> **INSTRUCTIONS FOR THE TASK**
Match the string "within" against each line below, and copy every line that matches.

> **RECORDS SUPPLIED**

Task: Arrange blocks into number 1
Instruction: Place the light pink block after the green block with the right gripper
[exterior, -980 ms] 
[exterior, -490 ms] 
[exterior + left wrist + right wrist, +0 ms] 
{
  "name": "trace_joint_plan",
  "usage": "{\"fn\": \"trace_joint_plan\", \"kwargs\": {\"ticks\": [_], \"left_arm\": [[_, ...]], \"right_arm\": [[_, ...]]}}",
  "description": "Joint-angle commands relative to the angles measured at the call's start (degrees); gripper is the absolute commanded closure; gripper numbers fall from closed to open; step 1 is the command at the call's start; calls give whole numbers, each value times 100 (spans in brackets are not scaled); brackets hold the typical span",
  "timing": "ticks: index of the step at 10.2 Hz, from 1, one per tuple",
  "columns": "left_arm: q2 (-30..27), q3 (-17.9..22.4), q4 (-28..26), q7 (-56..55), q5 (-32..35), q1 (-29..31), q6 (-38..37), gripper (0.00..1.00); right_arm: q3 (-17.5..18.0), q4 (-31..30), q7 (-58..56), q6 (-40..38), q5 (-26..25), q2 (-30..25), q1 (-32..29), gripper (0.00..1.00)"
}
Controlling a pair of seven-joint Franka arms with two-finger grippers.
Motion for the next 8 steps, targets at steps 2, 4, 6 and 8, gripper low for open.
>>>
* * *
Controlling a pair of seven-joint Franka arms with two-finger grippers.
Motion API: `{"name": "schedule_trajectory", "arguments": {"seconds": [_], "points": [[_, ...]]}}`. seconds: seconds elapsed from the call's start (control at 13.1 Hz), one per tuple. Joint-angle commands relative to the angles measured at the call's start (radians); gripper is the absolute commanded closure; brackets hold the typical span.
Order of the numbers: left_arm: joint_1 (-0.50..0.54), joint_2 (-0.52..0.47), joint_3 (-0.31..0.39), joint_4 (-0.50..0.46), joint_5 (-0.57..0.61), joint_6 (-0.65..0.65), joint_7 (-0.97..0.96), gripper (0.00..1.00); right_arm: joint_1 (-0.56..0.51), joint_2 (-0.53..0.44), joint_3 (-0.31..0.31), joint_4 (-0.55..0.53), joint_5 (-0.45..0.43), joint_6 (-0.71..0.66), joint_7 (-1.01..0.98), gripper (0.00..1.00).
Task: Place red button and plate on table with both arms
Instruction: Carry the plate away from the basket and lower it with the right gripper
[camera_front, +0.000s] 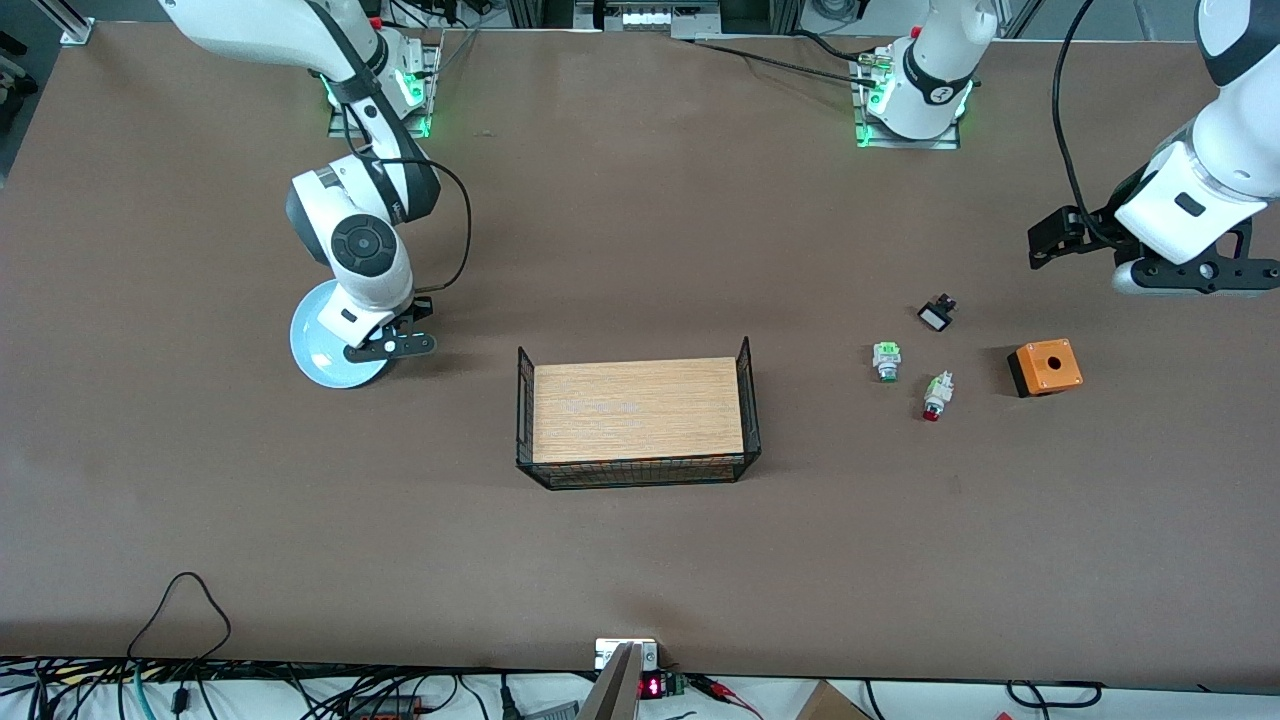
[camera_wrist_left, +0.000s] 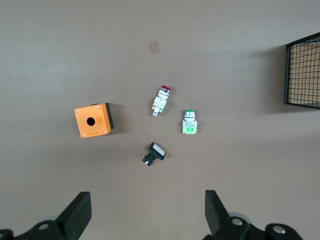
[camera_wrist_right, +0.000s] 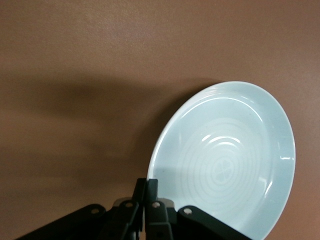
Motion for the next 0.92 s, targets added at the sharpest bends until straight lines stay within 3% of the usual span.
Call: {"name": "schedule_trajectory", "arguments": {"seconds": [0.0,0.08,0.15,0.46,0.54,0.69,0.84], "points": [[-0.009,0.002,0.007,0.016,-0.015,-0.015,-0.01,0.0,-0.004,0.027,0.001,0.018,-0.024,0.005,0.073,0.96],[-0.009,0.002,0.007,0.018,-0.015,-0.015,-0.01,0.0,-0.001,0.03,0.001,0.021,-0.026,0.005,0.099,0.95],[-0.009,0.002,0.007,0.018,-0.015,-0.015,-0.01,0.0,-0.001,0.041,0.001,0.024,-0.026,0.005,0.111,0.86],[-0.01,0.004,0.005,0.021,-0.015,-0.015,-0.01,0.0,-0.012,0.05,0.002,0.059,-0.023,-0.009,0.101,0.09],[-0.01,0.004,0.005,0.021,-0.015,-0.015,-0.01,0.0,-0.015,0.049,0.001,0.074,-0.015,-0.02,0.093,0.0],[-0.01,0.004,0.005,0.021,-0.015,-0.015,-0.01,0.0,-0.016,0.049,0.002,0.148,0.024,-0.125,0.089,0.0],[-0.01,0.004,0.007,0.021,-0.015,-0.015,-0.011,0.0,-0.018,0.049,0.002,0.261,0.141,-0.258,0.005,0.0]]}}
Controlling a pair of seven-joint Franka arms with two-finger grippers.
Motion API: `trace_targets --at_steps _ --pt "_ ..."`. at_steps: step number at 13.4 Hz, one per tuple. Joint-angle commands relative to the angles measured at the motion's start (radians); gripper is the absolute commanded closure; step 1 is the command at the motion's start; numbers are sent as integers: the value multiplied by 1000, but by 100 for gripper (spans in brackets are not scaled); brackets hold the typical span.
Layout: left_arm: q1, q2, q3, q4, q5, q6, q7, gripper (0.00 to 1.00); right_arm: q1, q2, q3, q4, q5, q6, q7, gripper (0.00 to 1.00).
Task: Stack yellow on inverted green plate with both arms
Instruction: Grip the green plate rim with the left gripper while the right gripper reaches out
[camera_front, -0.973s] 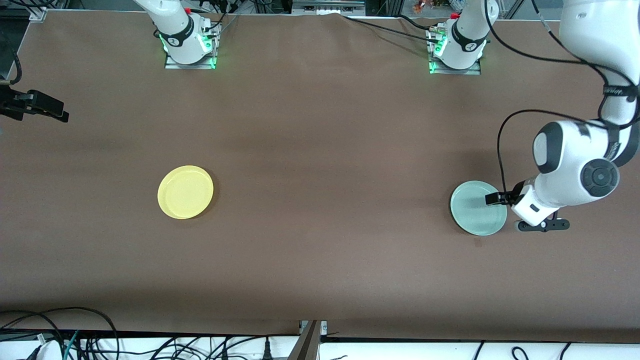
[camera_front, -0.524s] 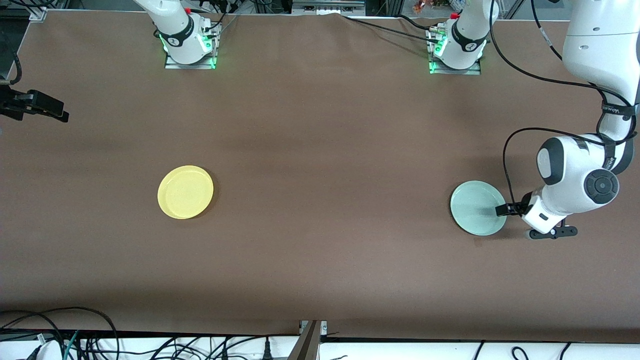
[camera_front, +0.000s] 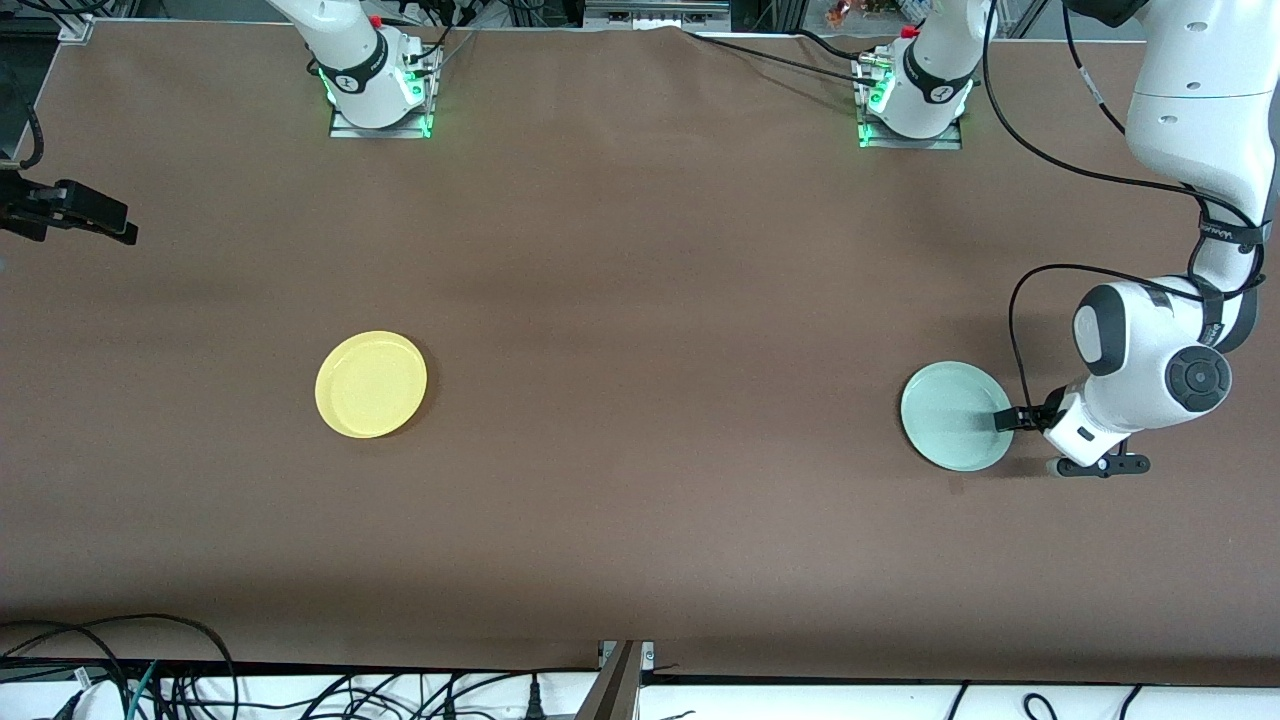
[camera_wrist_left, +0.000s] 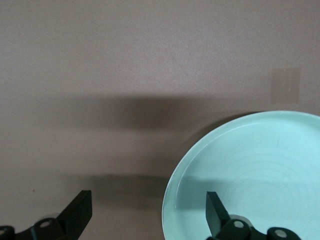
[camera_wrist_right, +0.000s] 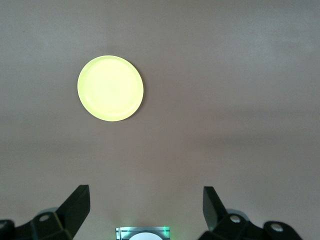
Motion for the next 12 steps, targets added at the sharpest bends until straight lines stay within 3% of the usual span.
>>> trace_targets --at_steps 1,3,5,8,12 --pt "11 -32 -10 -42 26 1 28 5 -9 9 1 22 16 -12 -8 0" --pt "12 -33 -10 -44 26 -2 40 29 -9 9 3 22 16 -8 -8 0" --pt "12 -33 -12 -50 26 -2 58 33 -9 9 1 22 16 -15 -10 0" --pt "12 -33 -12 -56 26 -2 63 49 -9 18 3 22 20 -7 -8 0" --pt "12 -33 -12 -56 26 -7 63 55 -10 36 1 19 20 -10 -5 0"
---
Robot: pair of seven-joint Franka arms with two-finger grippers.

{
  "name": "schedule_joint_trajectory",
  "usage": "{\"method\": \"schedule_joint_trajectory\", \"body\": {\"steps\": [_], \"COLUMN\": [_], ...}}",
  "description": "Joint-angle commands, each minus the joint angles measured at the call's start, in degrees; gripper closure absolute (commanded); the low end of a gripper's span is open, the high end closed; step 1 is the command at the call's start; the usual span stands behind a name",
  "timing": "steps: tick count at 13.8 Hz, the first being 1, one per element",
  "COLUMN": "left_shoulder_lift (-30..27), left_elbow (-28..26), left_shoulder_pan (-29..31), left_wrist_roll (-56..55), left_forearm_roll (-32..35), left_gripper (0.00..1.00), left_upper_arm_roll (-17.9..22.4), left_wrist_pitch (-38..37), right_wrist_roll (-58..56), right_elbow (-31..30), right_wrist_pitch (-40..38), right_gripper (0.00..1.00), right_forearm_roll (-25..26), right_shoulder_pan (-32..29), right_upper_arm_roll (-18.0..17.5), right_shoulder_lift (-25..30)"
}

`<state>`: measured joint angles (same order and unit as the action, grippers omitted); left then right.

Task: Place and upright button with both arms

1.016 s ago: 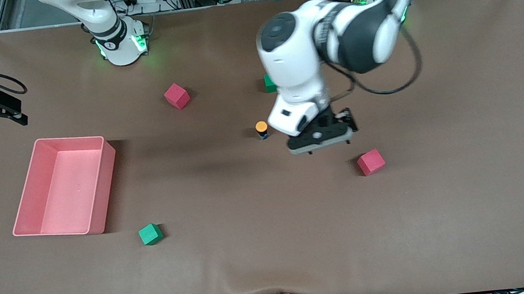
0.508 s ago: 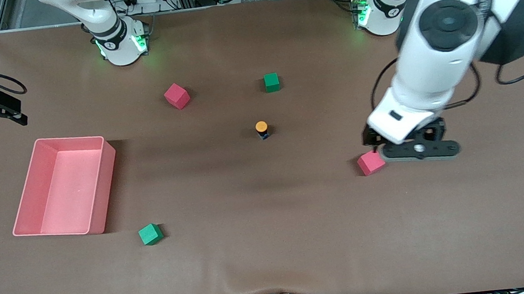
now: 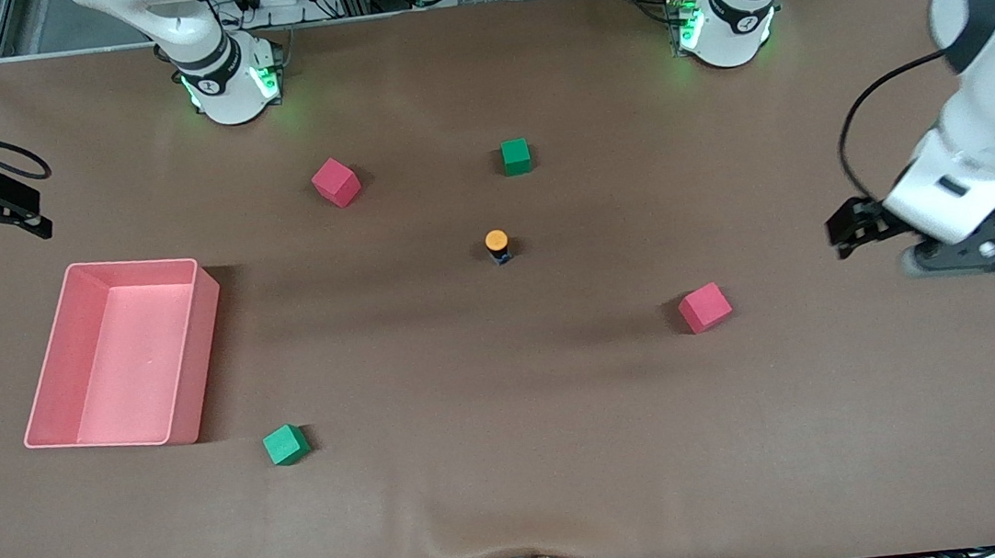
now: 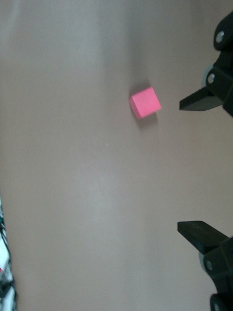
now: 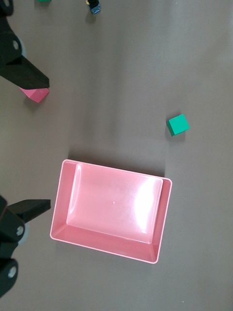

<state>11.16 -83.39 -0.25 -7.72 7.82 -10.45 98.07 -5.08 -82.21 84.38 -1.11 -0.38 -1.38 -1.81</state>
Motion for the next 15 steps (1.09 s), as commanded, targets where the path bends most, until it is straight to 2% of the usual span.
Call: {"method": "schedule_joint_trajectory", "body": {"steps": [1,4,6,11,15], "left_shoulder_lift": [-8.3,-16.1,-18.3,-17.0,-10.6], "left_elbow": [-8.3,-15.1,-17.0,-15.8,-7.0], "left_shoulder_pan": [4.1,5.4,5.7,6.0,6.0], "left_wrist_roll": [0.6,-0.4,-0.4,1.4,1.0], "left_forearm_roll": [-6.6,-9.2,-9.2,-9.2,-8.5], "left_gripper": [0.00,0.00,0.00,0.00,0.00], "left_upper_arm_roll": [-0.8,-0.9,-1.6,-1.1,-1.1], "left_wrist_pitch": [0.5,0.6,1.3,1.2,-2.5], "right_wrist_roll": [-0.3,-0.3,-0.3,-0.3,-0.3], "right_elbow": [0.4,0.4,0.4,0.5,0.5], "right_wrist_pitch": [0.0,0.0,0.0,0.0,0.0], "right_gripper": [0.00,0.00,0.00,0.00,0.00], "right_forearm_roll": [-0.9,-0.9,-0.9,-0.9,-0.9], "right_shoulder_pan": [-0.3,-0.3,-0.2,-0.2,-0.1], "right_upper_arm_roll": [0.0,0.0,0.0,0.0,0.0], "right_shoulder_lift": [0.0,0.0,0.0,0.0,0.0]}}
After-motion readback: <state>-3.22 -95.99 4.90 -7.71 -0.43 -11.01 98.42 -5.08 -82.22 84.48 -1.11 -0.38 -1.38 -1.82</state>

> **EXERCISE OUTPUT**
Motion for the next 0.92 s, targets added at the sharpest bends until straight lines stay within 3% of the usual span.
Motion for the next 12 steps, targets added at the sharpest bends until straight lines stay within 3% of the usual span.

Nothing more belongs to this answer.